(Dataset entries begins)

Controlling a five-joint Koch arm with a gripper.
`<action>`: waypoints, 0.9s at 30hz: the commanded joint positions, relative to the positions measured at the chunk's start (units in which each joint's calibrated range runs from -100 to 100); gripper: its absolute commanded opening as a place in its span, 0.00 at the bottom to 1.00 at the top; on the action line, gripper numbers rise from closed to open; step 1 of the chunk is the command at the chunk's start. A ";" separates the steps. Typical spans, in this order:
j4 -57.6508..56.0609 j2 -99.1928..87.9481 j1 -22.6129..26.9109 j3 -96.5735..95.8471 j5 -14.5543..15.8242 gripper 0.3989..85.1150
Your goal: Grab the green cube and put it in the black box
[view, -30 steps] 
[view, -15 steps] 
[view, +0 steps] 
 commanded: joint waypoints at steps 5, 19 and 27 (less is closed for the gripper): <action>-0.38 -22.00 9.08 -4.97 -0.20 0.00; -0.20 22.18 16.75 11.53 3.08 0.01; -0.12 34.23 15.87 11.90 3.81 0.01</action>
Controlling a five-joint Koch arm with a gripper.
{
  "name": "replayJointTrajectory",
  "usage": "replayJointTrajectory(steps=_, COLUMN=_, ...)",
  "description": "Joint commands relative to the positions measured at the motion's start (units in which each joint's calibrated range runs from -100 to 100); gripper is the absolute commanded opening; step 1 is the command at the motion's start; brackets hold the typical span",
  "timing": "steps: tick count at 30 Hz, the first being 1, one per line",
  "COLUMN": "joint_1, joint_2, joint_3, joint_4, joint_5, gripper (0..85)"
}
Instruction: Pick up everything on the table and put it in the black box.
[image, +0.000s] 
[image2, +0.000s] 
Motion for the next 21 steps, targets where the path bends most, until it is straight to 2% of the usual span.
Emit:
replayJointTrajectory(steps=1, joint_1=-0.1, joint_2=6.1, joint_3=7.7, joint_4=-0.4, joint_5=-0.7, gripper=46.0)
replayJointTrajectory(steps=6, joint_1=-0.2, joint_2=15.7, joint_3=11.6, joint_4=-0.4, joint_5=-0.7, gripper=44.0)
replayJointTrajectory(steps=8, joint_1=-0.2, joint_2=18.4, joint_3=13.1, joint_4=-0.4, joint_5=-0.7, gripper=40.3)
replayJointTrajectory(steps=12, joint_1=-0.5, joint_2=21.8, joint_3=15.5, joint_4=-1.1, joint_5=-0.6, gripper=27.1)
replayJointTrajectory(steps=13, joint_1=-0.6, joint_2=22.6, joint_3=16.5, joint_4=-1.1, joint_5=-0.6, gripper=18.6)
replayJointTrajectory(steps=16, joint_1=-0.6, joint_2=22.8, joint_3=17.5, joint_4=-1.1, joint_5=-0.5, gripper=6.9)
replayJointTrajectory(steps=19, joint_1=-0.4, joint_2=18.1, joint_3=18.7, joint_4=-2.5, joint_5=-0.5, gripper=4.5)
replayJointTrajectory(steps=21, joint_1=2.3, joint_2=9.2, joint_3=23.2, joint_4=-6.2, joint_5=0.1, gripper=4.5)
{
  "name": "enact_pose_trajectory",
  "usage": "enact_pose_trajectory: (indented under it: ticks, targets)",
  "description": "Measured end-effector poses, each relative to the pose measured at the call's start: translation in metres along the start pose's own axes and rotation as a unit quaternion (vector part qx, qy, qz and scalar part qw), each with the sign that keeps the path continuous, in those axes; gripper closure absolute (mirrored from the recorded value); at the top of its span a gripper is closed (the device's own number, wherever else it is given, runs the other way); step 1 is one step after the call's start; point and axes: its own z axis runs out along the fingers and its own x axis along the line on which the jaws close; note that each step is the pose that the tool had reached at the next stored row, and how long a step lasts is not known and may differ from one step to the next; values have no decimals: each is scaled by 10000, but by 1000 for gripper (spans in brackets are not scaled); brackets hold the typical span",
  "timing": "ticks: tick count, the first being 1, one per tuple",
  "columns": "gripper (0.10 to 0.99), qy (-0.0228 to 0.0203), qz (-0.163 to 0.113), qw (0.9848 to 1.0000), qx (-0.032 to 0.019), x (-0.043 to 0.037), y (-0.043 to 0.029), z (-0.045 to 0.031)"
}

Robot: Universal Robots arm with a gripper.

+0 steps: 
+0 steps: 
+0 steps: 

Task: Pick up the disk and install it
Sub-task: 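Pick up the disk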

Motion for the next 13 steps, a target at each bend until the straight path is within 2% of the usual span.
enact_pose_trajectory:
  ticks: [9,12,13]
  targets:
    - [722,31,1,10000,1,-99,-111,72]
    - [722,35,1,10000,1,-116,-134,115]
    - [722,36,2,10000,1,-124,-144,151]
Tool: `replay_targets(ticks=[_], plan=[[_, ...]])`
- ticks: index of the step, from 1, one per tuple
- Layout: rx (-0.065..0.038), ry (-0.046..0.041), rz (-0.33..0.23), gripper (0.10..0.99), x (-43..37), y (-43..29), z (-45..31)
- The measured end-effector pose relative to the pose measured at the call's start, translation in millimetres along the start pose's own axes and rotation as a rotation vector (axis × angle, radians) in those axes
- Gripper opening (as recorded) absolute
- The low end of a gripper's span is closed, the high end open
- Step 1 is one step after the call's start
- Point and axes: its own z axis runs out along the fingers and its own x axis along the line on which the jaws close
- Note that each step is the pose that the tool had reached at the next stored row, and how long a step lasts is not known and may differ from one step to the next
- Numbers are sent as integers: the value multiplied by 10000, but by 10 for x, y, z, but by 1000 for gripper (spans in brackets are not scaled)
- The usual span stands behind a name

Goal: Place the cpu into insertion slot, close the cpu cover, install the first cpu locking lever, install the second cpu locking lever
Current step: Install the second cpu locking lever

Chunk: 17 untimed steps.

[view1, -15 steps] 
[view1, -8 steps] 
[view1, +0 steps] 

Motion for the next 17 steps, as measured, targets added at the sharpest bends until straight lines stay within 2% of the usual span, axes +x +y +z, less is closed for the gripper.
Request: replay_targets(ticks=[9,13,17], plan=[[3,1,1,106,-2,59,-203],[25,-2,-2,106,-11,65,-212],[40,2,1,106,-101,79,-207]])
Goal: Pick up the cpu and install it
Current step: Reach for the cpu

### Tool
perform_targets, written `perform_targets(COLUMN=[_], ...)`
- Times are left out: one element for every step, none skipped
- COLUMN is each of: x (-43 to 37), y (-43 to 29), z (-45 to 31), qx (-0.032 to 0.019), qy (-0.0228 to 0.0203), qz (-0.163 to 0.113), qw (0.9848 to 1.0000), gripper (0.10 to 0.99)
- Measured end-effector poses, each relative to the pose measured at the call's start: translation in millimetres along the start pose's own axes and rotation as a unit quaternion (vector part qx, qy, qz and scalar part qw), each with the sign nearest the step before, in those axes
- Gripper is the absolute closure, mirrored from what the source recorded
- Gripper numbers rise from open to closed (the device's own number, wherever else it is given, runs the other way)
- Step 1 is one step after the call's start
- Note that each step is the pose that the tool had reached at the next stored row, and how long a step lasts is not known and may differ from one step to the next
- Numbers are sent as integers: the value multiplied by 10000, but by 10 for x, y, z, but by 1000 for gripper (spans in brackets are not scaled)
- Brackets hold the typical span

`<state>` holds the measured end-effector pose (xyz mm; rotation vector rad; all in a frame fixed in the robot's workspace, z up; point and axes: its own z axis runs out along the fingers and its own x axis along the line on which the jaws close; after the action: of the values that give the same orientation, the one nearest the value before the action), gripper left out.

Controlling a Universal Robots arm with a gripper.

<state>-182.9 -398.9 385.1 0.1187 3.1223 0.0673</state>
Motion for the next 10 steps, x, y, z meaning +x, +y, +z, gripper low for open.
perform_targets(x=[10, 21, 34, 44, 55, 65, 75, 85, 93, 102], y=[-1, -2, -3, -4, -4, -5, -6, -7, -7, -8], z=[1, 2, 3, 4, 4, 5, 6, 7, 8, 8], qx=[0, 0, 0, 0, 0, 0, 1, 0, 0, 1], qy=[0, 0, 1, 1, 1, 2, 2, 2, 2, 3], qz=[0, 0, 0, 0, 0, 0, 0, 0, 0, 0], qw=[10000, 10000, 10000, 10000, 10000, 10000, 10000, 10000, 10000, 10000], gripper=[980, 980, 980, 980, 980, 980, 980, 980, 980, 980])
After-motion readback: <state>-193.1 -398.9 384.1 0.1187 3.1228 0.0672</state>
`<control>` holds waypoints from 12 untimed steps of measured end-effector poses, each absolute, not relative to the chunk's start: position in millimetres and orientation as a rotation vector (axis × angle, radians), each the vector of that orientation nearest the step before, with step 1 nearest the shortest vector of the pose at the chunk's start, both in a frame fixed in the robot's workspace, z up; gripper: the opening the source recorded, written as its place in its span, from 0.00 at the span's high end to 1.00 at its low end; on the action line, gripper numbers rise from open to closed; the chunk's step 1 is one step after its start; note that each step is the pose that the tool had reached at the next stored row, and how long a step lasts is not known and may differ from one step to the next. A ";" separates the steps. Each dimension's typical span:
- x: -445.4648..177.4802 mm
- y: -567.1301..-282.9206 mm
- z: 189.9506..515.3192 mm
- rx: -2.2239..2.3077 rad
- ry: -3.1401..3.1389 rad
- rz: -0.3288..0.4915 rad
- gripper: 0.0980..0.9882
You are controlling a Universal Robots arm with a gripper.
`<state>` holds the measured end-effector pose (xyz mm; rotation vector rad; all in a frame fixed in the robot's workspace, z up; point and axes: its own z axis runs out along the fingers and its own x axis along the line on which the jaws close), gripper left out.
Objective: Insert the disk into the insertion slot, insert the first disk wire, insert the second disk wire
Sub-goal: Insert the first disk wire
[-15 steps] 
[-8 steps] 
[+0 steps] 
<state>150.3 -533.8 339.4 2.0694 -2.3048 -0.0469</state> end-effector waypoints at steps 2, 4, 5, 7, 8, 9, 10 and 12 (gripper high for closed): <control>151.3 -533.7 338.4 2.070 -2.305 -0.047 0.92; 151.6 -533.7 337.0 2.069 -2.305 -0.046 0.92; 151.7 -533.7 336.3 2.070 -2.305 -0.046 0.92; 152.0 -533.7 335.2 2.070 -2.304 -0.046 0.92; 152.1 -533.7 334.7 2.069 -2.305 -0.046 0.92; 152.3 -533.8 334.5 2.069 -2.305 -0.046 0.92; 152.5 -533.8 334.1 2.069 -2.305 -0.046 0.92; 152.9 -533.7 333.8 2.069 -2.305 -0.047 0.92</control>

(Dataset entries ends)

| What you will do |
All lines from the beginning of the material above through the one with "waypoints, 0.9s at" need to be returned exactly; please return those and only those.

| Exercise result |
Controlling a five-joint Koch arm with a gripper.
`<action>`: waypoints, 0.9s at 30hz: the commanded joint positions, relative to the positions measured at the chunk's start (units in which each joint's calibrated range runs from -100 to 100); gripper: its absolute commanded opening as a place in its span, 0.00 at the bottom to 1.00 at the top; on the action line, gripper numbers rise from closed to open; step 1 of the chunk is the command at the chunk's start. A ";" separates the steps. Typical spans, in this order:

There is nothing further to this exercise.